Restore’s cash crisis could cause misery for homeless in York
A CHARITY which provides safe homes for vulnerable people is facing financial crisis after benefit changes saw its monthly income slashed.
Restore runs supported housing schemes for people who might otherwise end up sleeping rough.
It rents seven properties across York with its own staff and volunteers to support their tenants who include people with mental health problems and drug and alcohol dependencies.
But since March, ten of their tenants have seen their housing benefit payments halved by City of York Council, meaning Restore’s monthly rental income has dropped by £5,000, putting the charity into dire financial straits. Chairman Barrie Stephenson said the charity received a letter on March 6, explaining that ten of the tenants would in future only receive a lower “local housing payment”.
Complex benefit rules previously meant their tenants received a higher rate of housing benefit because of the extra support they needed, but the council has told Restore that auditors have advised it no longer needs to fund supported housing for people who, like Restore’s tenants, receive Jobseeker’s Allowance.
It is a situation the council says many local authorities are facing, but without the specialist support Restore’s staff can provide, Barrie said many of their tenants will return to their “chaotic lifestyles” and could lose their homes.
The charity has appealed against the council decision and is taking the matter to a tribunal.
In the meantime, it is having to use its own funds to cover the shortfall. Barrie added: “The tribunal could take anything from three to eight months to be heard, but we don’t have a bottomless pit of reserves to keep things going.”
Thanks to emergency donations from its supporters Restore has enough cash to keep going until Christmas, but the worry remains that the case may not be heard in time and the charity could fold and leave all its 26 tenants homeless.
The wrangle also means Restore’s expansion plans to take on further properties in York, and set up special housing projects for young people, have gone on hold.
With the case awaiting a legal judgement, the council has declined to comment in detail, but has said it commissions supported housing and refers those eligible to the right place.

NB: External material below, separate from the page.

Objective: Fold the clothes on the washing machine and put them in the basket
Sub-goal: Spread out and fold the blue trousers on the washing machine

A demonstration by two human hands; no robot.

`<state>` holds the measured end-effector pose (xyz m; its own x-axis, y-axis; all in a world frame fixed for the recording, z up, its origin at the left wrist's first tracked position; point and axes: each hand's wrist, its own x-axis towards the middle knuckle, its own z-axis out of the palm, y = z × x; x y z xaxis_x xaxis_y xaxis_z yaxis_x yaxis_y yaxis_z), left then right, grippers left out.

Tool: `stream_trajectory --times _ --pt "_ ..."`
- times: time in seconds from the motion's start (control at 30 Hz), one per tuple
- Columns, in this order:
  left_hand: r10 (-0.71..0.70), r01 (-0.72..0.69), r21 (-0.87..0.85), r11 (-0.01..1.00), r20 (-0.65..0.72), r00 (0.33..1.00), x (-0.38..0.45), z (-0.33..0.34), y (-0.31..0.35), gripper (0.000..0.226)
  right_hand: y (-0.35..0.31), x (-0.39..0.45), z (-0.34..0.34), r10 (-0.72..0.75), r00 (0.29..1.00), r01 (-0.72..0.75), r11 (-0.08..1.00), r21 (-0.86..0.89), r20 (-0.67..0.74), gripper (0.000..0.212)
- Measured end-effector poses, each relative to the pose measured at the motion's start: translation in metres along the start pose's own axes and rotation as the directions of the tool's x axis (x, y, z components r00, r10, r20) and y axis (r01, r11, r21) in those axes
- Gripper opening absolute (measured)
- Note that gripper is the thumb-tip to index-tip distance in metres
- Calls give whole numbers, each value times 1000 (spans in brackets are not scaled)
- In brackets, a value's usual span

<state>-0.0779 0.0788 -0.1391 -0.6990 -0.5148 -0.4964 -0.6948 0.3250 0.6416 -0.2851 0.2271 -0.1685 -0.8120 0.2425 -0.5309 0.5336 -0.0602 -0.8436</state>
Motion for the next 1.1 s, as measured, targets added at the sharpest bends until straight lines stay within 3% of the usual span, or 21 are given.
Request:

Pauline Stuchfield, City of York Council’s Assistant Director of Customer and Business Support Services, said: “Where such claim reviews are disputed, we revisit the case applying the Housing Benefit and Council Tax regulations 2006 and informing claimants of the decision. Should an appeal be requested this is taken to Tribunal Services for a final decision.”
Chris stayed off streets
Chris was 19 when he was referred to Restore by City of York Council’s Resettlement Services. He was too old to stay in the Howe Hill young persons’ hostel which had previously been his home, but was not ready to find a home of his own and live independently.
He had nowhere else to go, and without Restore’s help, Chris said he would have found himself homeless. Even now, the loss of the charity’s services would be disastrous. Chris said: “If my accommodation was withdrawn I’d probably have to sofa surf or, worst case, be back on the streets.”
Now, 20, his support workers say Chris will soon be ready to move on, and Restore workers are helping him with the complicated processes of finding new housing to move on to.
Besides all this the charity has given him invaluable emotional support, built up his skills and grow in confidence, and helped him sort out his career prospects and organise training courses so he can go on to find work and live an independent life.